HOW TO COMPLETE THIS TASK - Without changing a word, repeat the data, and include no pictures.

INPUT DATA -
━━━━━━━━━━

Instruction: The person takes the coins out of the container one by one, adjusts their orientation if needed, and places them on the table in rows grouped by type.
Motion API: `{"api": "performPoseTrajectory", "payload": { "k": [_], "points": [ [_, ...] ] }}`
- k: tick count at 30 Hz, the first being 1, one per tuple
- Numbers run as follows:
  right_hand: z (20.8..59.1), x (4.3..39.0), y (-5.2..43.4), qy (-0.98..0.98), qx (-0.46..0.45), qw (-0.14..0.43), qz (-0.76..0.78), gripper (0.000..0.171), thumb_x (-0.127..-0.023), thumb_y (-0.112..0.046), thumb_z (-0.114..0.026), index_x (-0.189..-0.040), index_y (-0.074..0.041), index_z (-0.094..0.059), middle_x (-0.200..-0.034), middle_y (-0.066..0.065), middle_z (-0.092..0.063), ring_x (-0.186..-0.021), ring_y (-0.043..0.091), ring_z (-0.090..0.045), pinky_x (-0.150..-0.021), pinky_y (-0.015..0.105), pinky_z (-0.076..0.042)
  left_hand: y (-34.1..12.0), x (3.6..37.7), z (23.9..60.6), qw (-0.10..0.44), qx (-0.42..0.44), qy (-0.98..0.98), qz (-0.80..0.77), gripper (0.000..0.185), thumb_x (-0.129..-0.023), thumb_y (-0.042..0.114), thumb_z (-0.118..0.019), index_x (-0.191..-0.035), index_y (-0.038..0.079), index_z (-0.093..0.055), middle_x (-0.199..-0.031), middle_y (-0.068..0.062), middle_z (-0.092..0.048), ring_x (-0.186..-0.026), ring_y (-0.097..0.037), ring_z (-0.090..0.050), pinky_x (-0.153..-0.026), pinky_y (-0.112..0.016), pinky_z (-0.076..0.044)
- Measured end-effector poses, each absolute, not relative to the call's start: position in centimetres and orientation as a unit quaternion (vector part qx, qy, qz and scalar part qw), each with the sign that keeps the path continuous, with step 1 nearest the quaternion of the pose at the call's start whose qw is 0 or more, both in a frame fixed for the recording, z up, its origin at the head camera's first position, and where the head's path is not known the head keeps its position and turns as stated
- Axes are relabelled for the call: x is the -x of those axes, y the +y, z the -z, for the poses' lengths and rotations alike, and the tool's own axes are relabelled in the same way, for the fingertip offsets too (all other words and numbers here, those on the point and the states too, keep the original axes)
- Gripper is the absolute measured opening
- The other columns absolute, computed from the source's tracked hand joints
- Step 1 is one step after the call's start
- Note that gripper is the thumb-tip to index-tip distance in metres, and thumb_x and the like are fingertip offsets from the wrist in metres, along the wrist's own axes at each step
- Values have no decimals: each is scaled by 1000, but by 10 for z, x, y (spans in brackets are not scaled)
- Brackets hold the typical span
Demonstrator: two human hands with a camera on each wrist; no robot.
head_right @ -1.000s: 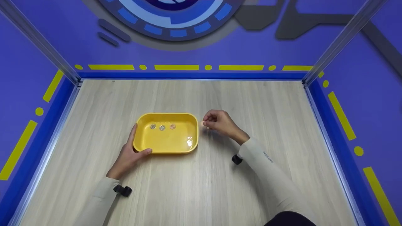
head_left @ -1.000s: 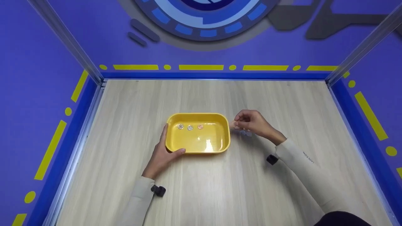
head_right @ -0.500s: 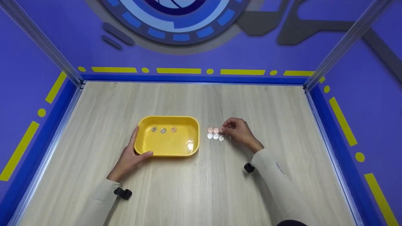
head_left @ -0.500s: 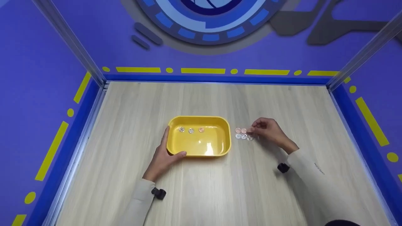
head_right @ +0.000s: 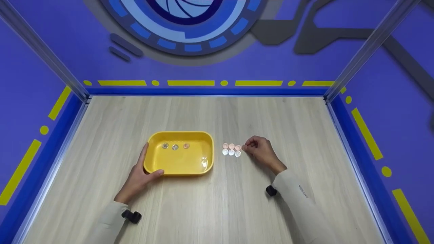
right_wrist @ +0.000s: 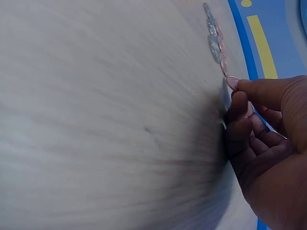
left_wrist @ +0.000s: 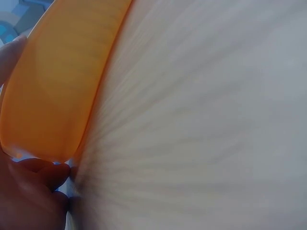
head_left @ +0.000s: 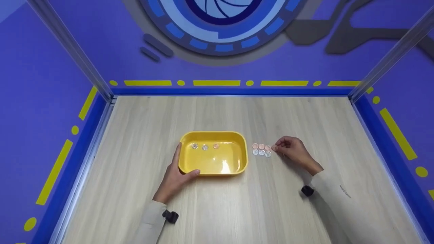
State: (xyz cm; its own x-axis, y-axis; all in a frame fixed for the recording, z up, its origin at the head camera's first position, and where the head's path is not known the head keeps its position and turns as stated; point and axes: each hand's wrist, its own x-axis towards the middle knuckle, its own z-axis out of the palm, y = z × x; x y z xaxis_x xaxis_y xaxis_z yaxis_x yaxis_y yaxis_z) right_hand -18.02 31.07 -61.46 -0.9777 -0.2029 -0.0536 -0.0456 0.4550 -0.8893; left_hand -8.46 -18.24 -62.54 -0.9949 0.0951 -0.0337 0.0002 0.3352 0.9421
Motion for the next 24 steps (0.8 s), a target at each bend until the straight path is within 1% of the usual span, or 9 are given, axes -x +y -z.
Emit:
{"api": "performPoseTrajectory", "payload": {
  "k": [4, 7, 10, 14, 18, 20, 24],
  "points": [
    [618, 178, 310, 858, 61, 60, 506, 13, -100, -10, -83, -102, 1, -76, -89, 12, -71, -71, 12, -57, -60, 22, -48, -181, 84, 625, 43, -26, 816, -576, 128, -87, 47, -94, -179, 31, -7, -172, -7, -45, -149, -23, -53, -127, -50, -33],
    [620, 177, 308, 867, 57, 48, 493, 10, -100, -9, -83, -102, -2, -77, -88, 10, -70, -73, 15, -58, -61, 23, -47, -181, 84, 625, 42, -25, 813, -580, 127, -87, 46, -94, -179, 31, -7, -173, -6, -44, -149, -23, -52, -127, -50, -33],
    [623, 175, 307, 881, 56, 38, 469, 6, -100, -7, -81, -103, -4, -77, -90, 8, -71, -78, 18, -60, -64, 23, -48, -180, 83, 626, 42, -25, 814, -579, 126, -88, 45, -93, -180, 30, -7, -172, -7, -45, -148, -23, -53, -127, -52, -33],
    [626, 171, 305, 896, 55, 35, 440, 5, -101, -2, -76, -105, -3, -76, -94, 7, -71, -84, 20, -62, -70, 23, -50, -180, 80, 628, 49, -24, 813, -579, 126, -89, 46, -93, -179, 31, -6, -171, -7, -46, -146, -21, -55, -126, -53, -35],
    [624, 170, 303, 902, 55, 33, 427, 6, -101, 1, -74, -106, -1, -75, -95, 8, -71, -86, 19, -61, -72, 24, -50, -180, 80, 628, 48, -25, 812, -581, 126, -88, 45, -93, -179, 34, -6, -169, -7, -49, -142, -21, -57, -125, -52, -36],
    [623, 171, 302, 906, 61, 28, 419, 6, -100, 3, -74, -105, 0, -75, -95, 8, -70, -85, 19, -61, -72, 24, -49, -180, 81, 627, 45, -25, 813, -580, 126, -88, 46, -93, -179, 35, -7, -170, -7, -48, -143, -22, -57, -125, -53, -35],
    [620, 175, 299, 913, 83, 15, 398, 7, -100, 5, -73, -104, 1, -75, -94, 8, -69, -85, 18, -60, -73, 26, -48, -180, 84, 625, 42, -25, 813, -580, 126, -88, 46, -93, -179, 32, -7, -172, -7, -45, -146, -23, -55, -126, -53, -34]
  ]
}}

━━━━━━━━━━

ANSWER TO THE PROBLEM -
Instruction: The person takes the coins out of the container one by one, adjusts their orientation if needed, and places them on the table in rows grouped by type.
Motion API: `{"api": "performPoseTrajectory", "payload": { "k": [_], "points": [ [_, ...] ] }}`
- k: tick count at 30 Hz, the first being 1, one per tuple
- Numbers run as follows:
  right_hand: z (20.8..59.1), x (4.3..39.0), y (-5.2..43.4), qy (-0.98..0.98), qx (-0.46..0.45), qw (-0.14..0.43), qz (-0.76..0.78), gripper (0.000..0.171), thumb_x (-0.127..-0.023), thumb_y (-0.112..0.046), thumb_z (-0.114..0.026), index_x (-0.189..-0.040), index_y (-0.074..0.041), index_z (-0.094..0.059), middle_x (-0.200..-0.034), middle_y (-0.066..0.065), middle_z (-0.092..0.063), ring_x (-0.186..-0.021), ring_y (-0.043..0.091), ring_z (-0.090..0.045), pinky_x (-0.150..-0.021), pinky_y (-0.015..0.105), pinky_z (-0.076..0.042)
  left_hand: y (-34.1..12.0), x (3.6..37.7), z (23.9..60.6), qw (-0.10..0.44), qx (-0.42..0.44), qy (-0.98..0.98), qz (-0.80..0.77), gripper (0.000..0.185), thumb_x (-0.129..-0.023), thumb_y (-0.042..0.114), thumb_z (-0.118..0.019), index_x (-0.191..-0.035), index_y (-0.038..0.079), index_z (-0.093..0.055), middle_x (-0.199..-0.031), middle_y (-0.068..0.062), middle_z (-0.092..0.048), ring_x (-0.186..-0.026), ring_y (-0.097..0.037), ring_z (-0.090..0.050), pinky_x (-0.153..-0.026), pinky_y (-0.112..0.016), pinky_z (-0.076..0.044)
- Measured end-effector poses, each absolute, not relative to the call's start: position in centimetres and orientation as a unit quaternion (vector part qx, qy, qz and scalar part qw), each with the sign that keeps the path continuous, with step 1 nearest the quaternion of the pose at the call's start whose qw is 0 or more, both in a frame fixed for the recording, z up, its origin at the head camera's first position, and where the head's path is not known the head keeps its position and turns as stated
- Axes are relabelled for the call: x is the -x of those axes, y the +y, z the -z, for the poses' lengths and rotations alike, and the tool's own axes are relabelled in the same way, for the fingertip offsets too (all other words and numbers here, those on the point and the states too, keep the original axes)
- Gripper is the absolute measured opening
- The other columns absolute, computed from the source's tracked hand joints
- Step 1 is one step after the call's start
- Note that gripper is the thumb-tip to index-tip distance in metres, and thumb_x and the like are fingertip offsets from the wrist in metres, along the wrist's own axes at each step
- Values have no decimals: each is scaled by 1000, but by 10 for z, x, y (spans in brackets are not scaled)
- Brackets hold the typical span
Demonstrator: two human hands with a camera on each wrist; no robot.
head_right @ -1.000s: 
head_left @ -1.000s: 
head_right @ -0.500s: 
head_left @ -0.500s: 
head_right @ +0.000s: 
right_wrist @ +0.000s: 
left_wrist @ +0.000s: 
head_left @ +0.000s: 
State: (xyz cm; its own x-axis, y-axis; all in a frame fixed for the recording, z up, its origin at the head camera's first position, and where the head's path is not known the head keeps its position and turns as stated; point and axes: each hand's wrist, its own x-axis towards the middle knuckle, its own z-axis out of the palm, y = z × x; x y z xaxis_x xaxis_y xaxis_z yaxis_x yaxis_y yaxis_z) right_hand -18.02 31.07 -61.46 -0.9777 -0.2029 -0.0536 -0.0456 0.4550 -0.8893; left_hand -8.46 -18.24 -62.54 -0.9949 0.0951 -0.0337 0.0002 0.3352 0.9421
Motion for the next 24 steps (0.8 s), a target at each bend until the straight path is within 1% of the usual span, or 9 are given, axes -x +y -z.
Emit:
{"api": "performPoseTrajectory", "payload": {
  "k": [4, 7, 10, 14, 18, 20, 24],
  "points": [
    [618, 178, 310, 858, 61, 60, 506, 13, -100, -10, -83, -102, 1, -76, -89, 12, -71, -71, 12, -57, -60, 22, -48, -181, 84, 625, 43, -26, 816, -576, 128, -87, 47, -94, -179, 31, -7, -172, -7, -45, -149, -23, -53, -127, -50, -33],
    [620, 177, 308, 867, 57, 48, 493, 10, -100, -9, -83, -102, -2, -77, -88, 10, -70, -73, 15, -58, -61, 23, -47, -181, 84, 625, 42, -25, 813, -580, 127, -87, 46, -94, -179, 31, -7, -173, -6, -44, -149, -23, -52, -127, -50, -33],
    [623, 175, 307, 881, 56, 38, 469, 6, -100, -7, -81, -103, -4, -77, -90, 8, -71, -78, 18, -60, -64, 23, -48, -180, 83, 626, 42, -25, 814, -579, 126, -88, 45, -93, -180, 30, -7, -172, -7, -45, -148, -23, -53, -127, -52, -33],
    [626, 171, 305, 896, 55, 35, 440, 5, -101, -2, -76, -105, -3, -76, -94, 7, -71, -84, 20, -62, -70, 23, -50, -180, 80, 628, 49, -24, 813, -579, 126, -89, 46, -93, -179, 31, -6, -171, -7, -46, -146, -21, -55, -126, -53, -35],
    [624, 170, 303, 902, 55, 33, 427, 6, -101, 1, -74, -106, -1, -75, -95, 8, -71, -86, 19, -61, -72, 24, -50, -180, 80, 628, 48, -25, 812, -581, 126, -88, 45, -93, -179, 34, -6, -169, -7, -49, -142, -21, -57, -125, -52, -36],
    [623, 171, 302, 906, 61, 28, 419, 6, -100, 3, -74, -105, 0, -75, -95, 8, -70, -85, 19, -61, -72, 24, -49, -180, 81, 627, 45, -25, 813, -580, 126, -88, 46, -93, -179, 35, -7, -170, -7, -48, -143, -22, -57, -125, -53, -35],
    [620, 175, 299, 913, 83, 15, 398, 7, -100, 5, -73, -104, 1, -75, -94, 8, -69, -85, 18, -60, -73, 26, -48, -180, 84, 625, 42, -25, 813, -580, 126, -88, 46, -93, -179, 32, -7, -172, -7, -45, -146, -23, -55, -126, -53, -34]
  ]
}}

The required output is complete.